◆ Work to complete
With the first line below as the start and the line containing "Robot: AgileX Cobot" as the end, copy every line between them exactly, ends included.

---- Given entries

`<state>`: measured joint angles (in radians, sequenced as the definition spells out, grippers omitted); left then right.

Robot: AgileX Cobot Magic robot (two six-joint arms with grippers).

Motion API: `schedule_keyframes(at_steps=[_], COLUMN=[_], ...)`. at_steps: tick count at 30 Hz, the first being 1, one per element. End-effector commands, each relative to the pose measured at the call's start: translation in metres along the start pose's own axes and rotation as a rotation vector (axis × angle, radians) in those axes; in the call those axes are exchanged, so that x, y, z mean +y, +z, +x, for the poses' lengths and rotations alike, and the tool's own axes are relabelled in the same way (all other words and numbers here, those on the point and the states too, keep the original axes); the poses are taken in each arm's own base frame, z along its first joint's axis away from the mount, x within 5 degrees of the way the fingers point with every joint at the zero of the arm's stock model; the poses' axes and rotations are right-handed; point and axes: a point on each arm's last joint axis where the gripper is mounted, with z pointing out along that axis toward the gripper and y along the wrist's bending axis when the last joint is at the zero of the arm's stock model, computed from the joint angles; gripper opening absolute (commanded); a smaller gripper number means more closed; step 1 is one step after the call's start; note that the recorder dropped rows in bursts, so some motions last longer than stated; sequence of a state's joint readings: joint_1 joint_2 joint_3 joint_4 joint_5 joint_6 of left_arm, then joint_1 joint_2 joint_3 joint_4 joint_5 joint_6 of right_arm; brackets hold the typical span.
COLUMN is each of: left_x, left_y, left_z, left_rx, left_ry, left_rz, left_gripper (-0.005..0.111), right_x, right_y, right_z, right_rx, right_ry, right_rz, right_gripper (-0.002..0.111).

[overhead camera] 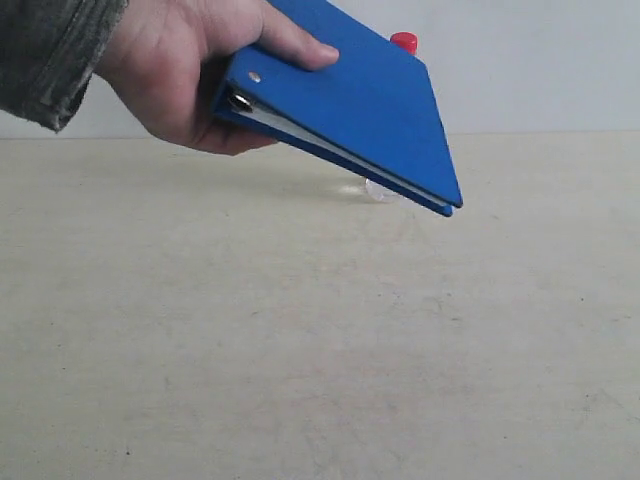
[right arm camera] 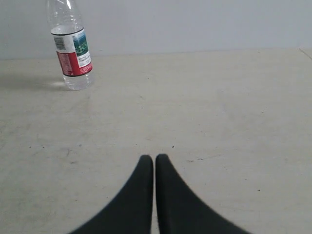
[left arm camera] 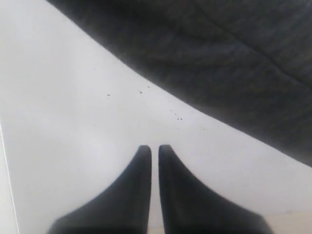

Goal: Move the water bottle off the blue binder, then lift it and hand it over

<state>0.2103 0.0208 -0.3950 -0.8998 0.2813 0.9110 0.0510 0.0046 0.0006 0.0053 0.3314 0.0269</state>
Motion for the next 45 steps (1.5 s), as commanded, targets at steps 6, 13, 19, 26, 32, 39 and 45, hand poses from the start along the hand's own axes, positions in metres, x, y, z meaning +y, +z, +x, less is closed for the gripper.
schedule_keyframes(at_steps=[6, 13, 19, 26, 32, 39, 45], left_x=[0.0, -0.004, 0.004, 0.009, 0.006, 0.0, -0.008], left_y=[-0.001, 0.001, -0.004, -0.001, -0.008, -0.014, -0.01], left_z=[0.001, 0.011, 0.053, 0.087, 0.144, 0.153, 0.146], left_rx=[0.0, 0.068, 0.332, 0.336, 0.511, 0.647, 0.545], left_ry=[-0.012, 0.019, -0.221, -0.402, -0.206, 0.176, -0.015], left_rz=[0.0, 0.041, -0.088, -0.175, -0.152, 0.038, 0.149], left_gripper=[0.004, 0.004, 0.004, 0.004, 0.004, 0.004, 0.02], right_x=[0.0, 0.0, 0.0, 0.0, 0.0, 0.0, 0.0], right_y=[0.0, 0.0, 0.0, 0.0, 0.0, 0.0, 0.0], right_z=[-0.001, -0.001, -0.001, -0.001, -0.001, -0.001, -0.001], right_rx=[-0.015, -0.015, -0.015, -0.015, -0.015, -0.015, -0.017], right_ry=[0.001, 0.001, 0.001, 0.001, 0.001, 0.001, 0.003], right_rz=[-0.001, -0.001, -0.001, -0.001, -0.001, -0.001, -0.001], right_gripper=[0.0, 0.0, 0.0, 0.0, 0.0, 0.0, 0.0])
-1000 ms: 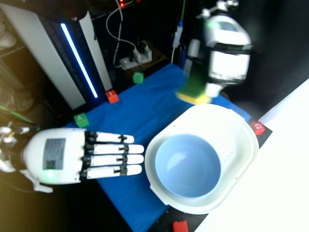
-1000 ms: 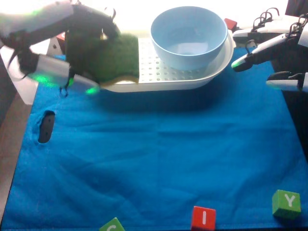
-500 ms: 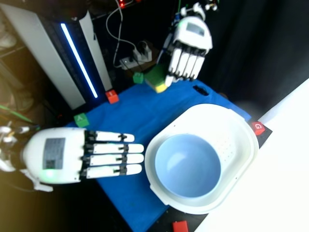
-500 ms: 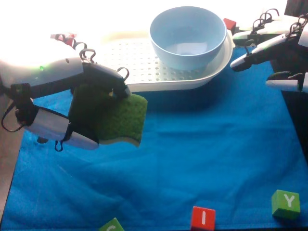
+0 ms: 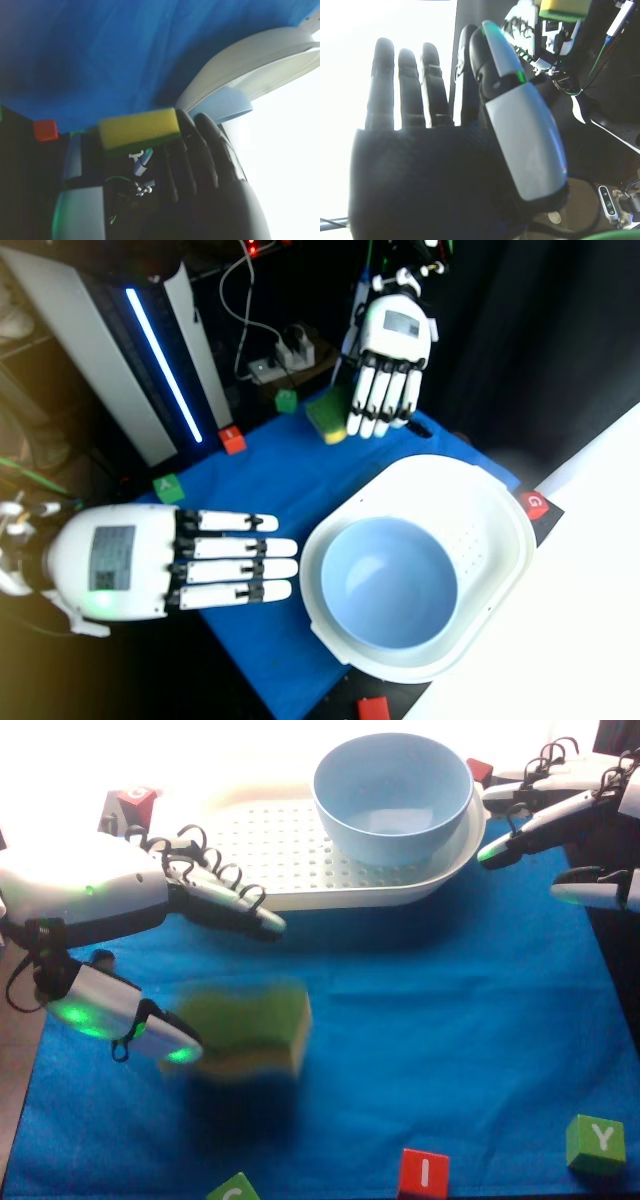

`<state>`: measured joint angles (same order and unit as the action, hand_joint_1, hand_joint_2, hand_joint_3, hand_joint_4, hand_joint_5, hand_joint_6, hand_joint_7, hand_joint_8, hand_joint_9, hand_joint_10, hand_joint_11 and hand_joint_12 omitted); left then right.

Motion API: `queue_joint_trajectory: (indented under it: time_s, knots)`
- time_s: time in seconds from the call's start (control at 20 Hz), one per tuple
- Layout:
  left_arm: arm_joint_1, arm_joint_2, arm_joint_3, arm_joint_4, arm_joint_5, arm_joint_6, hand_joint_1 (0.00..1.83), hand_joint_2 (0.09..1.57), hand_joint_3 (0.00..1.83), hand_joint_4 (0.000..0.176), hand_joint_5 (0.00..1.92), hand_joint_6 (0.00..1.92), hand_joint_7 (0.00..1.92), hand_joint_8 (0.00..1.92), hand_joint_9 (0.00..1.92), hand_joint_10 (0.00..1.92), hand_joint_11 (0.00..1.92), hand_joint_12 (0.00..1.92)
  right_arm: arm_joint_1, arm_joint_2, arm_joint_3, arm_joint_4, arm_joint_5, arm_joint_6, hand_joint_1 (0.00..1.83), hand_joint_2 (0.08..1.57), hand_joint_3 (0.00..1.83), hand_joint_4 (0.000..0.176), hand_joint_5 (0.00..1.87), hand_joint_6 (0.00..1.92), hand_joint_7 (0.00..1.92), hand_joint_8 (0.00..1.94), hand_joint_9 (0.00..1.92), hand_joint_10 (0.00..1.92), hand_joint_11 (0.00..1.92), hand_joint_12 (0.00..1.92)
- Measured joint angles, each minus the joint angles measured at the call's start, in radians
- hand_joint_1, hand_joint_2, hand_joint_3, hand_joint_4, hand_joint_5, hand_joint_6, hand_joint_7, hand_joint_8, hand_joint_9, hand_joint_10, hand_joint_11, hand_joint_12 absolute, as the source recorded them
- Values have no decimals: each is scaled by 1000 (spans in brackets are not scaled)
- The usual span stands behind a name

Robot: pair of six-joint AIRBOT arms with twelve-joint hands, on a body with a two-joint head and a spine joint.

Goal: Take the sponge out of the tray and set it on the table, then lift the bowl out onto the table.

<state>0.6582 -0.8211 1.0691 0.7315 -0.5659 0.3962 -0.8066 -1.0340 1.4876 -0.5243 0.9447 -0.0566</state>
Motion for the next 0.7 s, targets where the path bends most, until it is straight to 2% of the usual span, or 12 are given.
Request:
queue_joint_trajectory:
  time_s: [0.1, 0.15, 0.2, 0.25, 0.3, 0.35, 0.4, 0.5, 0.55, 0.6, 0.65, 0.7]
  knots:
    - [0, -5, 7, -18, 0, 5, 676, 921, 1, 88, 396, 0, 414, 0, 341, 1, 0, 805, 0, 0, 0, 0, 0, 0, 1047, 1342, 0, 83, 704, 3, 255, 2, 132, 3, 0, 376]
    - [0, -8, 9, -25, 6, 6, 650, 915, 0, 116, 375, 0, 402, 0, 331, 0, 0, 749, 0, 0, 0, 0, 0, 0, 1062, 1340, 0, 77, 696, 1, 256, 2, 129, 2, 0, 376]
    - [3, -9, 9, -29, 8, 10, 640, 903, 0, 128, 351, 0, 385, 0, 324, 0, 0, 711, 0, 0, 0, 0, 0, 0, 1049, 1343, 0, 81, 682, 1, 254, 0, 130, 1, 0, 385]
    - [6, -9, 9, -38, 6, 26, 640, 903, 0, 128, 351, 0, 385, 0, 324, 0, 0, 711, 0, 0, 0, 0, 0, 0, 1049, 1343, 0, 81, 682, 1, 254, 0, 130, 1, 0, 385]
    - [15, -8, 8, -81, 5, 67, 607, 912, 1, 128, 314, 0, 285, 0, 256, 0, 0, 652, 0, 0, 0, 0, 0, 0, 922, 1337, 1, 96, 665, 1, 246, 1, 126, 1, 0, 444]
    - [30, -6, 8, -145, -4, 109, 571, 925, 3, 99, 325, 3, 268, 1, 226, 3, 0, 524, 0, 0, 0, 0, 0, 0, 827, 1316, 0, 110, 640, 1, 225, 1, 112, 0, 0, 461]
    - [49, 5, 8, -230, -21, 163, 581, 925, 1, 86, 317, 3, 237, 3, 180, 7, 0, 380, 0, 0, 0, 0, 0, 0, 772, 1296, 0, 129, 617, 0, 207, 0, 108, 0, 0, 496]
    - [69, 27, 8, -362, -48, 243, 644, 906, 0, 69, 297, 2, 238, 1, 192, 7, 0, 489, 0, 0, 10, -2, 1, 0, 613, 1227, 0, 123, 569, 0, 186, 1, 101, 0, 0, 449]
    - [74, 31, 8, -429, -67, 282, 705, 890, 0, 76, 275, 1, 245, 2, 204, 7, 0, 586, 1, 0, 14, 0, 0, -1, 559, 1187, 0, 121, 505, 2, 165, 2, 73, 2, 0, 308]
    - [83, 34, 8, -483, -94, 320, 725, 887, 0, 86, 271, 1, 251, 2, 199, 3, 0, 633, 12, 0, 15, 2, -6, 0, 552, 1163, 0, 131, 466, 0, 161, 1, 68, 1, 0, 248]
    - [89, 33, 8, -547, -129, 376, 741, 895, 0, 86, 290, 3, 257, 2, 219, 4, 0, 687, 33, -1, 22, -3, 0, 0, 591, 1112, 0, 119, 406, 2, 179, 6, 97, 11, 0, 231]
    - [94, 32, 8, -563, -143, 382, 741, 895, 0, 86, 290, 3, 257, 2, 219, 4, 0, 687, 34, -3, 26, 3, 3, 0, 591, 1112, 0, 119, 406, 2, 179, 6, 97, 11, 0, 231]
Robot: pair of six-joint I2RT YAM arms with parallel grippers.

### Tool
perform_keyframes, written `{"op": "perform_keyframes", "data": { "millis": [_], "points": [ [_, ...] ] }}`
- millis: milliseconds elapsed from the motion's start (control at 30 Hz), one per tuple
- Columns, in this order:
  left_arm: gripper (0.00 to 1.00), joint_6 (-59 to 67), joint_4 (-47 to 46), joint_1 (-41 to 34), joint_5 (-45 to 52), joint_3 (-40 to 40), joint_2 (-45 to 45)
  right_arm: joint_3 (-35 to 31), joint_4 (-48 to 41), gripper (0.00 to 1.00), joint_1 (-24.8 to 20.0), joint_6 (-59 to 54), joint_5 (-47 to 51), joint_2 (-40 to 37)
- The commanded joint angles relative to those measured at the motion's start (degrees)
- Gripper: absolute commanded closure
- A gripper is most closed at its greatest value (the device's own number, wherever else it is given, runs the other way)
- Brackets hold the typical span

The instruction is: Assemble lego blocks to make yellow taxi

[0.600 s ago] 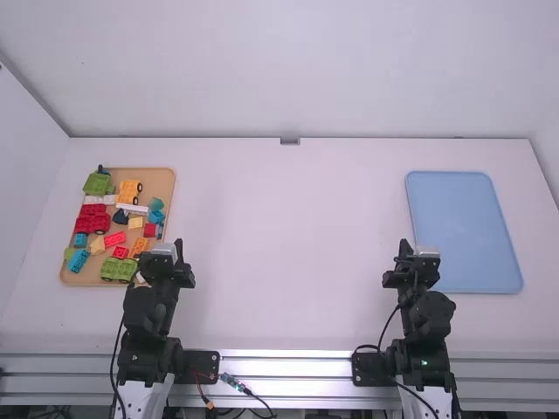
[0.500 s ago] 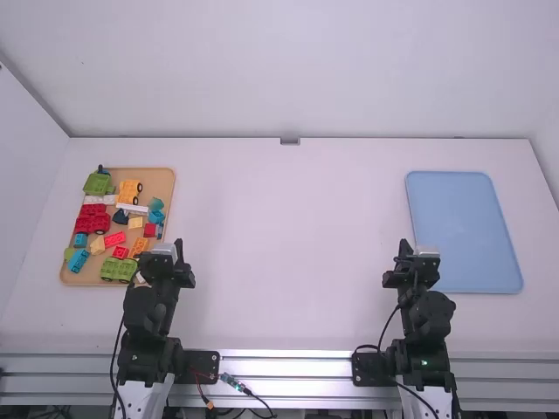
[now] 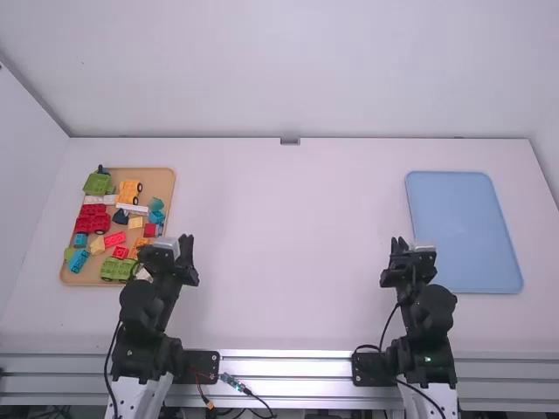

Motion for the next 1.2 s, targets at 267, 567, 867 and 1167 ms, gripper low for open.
{"op": "perform_keyframes", "data": {
  "millis": [267, 567, 867, 1167],
  "points": [
    [0.78, -0.92, 4.84, -0.26, 1.97, 6.5, 5.14, 5.93, 3.75, 0.81, -0.11, -0.11, -0.39, 3.9],
    [0.68, -4.2, 10.53, -0.26, 1.99, 12.19, 10.84, 9.66, 7.47, 0.75, -0.11, -2.84, -1.07, 7.62],
    [0.55, -7.13, 17.72, -0.26, 1.99, 18.32, 18.03, 13.24, 11.06, 0.69, -0.11, -2.56, -2.14, 11.21],
    [0.39, -6.97, 21.4, -0.26, 1.99, 18.29, 27.29, 16.97, 7.61, 0.62, -0.11, -3.06, -2.14, 14.94]
  ]
}}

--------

◆ Answer box
`<state>`: measured joint angles (in radians, sequenced as the definition spells out, grippers omitted); left then right.

Robot: AgileX Cobot Magic robot (two six-joint arms with grippers).

The answer was written out completely.